What you should do: Please reproduce all entries word for word, leaving every image behind.

Top of Data to process

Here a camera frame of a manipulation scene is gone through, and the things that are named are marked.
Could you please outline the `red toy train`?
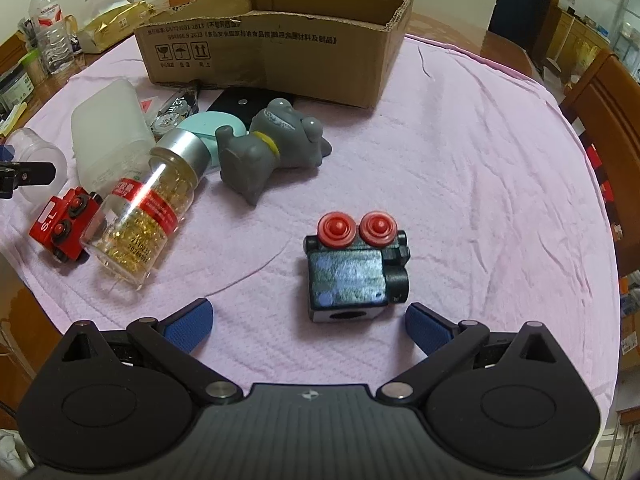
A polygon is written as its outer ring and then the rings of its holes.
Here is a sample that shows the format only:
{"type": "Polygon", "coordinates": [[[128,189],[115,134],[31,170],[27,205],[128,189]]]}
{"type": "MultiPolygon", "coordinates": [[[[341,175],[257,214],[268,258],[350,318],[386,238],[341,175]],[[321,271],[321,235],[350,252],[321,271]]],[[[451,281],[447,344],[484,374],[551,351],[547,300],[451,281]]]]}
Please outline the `red toy train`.
{"type": "Polygon", "coordinates": [[[50,198],[28,234],[59,262],[84,263],[89,254],[81,245],[81,235],[102,202],[96,192],[82,186],[70,188],[62,197],[50,198]]]}

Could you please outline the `translucent white plastic box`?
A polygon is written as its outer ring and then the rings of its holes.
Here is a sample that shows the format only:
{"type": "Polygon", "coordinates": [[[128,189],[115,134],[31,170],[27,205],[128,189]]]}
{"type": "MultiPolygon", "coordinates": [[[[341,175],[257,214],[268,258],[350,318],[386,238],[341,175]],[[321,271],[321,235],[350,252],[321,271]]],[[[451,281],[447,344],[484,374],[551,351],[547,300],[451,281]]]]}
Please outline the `translucent white plastic box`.
{"type": "Polygon", "coordinates": [[[155,144],[137,92],[122,78],[74,109],[72,139],[79,184],[102,196],[155,144]]]}

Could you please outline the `fish oil capsule bottle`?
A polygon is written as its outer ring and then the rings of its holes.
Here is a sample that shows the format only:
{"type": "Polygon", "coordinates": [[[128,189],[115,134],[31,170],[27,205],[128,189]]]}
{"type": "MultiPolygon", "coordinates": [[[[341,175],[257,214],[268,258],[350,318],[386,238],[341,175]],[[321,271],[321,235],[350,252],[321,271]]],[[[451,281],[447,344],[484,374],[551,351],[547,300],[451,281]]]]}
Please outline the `fish oil capsule bottle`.
{"type": "Polygon", "coordinates": [[[191,207],[209,162],[207,146],[194,133],[166,133],[117,179],[82,232],[82,247],[141,287],[191,207]]]}

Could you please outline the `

Bottom of Data to process

Answer to this exercise:
Here a camera frame of a manipulation scene is gone through, and the things that are named are marked.
Could you please outline the `red toy train`?
A polygon is written as its outer ring and then the rings of its holes.
Here is a sample that shows the format only:
{"type": "Polygon", "coordinates": [[[128,189],[115,134],[31,170],[27,205],[128,189]]]}
{"type": "MultiPolygon", "coordinates": [[[[341,175],[257,214],[268,258],[350,318],[386,238],[341,175]],[[321,271],[321,235],[350,252],[321,271]]],[[[451,281],[447,344],[484,374],[551,351],[547,300],[451,281]]]]}
Please outline the `red toy train`.
{"type": "Polygon", "coordinates": [[[50,198],[28,234],[59,262],[84,263],[89,254],[81,245],[81,235],[102,202],[96,192],[82,186],[70,188],[62,197],[50,198]]]}

Could you please outline the `translucent white plastic box`?
A polygon is written as its outer ring and then the rings of its holes.
Here is a sample that shows the format only:
{"type": "Polygon", "coordinates": [[[128,189],[115,134],[31,170],[27,205],[128,189]]]}
{"type": "MultiPolygon", "coordinates": [[[[341,175],[257,214],[268,258],[350,318],[386,238],[341,175]],[[321,271],[321,235],[350,252],[321,271]]],[[[451,281],[447,344],[484,374],[551,351],[547,300],[451,281]]]]}
Please outline the `translucent white plastic box`.
{"type": "Polygon", "coordinates": [[[155,144],[137,92],[122,78],[74,109],[72,139],[79,184],[102,196],[155,144]]]}

Could you please outline the `fish oil capsule bottle`?
A polygon is written as its outer ring and then the rings of its holes.
Here is a sample that shows the format only:
{"type": "Polygon", "coordinates": [[[128,189],[115,134],[31,170],[27,205],[128,189]]]}
{"type": "MultiPolygon", "coordinates": [[[[341,175],[257,214],[268,258],[350,318],[386,238],[341,175]],[[321,271],[321,235],[350,252],[321,271]]],[[[451,281],[447,344],[484,374],[551,351],[547,300],[451,281]]]]}
Please outline the `fish oil capsule bottle`.
{"type": "Polygon", "coordinates": [[[191,207],[209,162],[207,146],[194,133],[166,133],[117,179],[82,232],[82,247],[141,287],[191,207]]]}

Could you please outline the `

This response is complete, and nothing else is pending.